While it’s beyond argument that socialist concepts have gained considerable sway among younger Democrats for years, it does not fully explain the Marxist mainstreaming that’s crept into the Dem caucus these days. Aside from its woeful ignorance of history (blame our schools for that one), there is something else at play, something that’s enabled the radicals to gain traction and considerably eased their path to influence.

In addition to their other shortcomings, Democrats have failed as a self-renewing political organism; neglecting to identify and promote a new generation of moderate, responsible leaders. The result is a reasonability gap, filled — as moral voids tend to be — by the reflexively unreasonable.

They’ve allowed their growing stable of over-the-hill dinosaurs — the true “bitter clingers” — to selfishly retain their roles at the head of the party way beyond their productive (fundraising not included) years. Consequently, new and talented personnel have been largely shut out of Dem leadership circles.
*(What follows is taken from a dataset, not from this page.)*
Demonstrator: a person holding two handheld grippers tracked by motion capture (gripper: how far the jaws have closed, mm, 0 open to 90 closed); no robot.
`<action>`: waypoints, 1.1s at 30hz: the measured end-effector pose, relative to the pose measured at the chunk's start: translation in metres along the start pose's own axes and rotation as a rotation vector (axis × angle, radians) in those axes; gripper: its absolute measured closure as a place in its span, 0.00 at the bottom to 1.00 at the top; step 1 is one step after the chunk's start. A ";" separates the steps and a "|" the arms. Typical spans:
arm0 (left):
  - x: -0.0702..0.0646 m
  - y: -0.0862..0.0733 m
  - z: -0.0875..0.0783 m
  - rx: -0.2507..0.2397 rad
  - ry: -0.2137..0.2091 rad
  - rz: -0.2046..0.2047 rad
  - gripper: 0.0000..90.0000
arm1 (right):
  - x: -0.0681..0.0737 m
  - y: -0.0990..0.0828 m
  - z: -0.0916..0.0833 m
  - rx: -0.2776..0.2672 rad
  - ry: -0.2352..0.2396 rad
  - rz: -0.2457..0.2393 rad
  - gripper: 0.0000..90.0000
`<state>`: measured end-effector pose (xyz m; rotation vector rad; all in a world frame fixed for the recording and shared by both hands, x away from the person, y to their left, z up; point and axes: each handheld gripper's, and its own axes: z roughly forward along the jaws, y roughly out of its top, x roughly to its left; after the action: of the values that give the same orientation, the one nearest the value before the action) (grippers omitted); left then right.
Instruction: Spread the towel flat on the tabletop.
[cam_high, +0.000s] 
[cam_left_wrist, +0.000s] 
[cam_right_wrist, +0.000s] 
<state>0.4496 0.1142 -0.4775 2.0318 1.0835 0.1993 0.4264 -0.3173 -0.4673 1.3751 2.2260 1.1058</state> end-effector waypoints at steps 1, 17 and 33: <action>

The high echelon holdovers, self-obsessed and too weak to oppose the radical tide, have left the doors wide open for the bomb throwers.

In the House, like exhausted, overwhelmed grandparents of spoiled, unruly children, Nancy Pelosi, Steny Hoyer and James Clyburn survive the din by indulging the likes of “The Squad” and various other squeaky wheel mediocrities who’ve defaulted their way to prominence in the absence of more promising talent. The Senate Democrats offer nothing better: Charles Schumer, Richard Durbin and Patty Murray, worn out and bereft of ideas, hope to gain a political second wind by thumbing a ride on the radical “Change America” convoy, cravenly ignoring its soul-killing nonchalance towards violence and intimidation as ready political tools — an ugly propensity we’re seeing practiced in our decaying cities way too frequently.

How revealing it is that Bernie Sanders — a man who hasn’t entertained a new thought since Stalin planted it — serves as the party’s ideological guide and guru. And to repeat, there’s no truer example of the political dinosaur species than our recently minted forty-sixth president. 

The fossilization of Democrat leadership must serve as a lesson for Republicans. Unlike the Dems, they enjoy an abundance of outstanding young leaders on the local, state and federal levels. They must be allowed to flourish and assume their rightful positions of authority within the party hierarchy; recognition they’ve earned through hard work, integrity and competence.

As time marches on, dinosaur disengagement will be a recurring issue. Though it may seem callous on its face, regardless of past service, Republicans must see to it that their obstinate over stayers receive a dignified, but timely send-off — for no better reason than to avoid the extinction towards which traditional, moderate Democrats appear inexorably headed.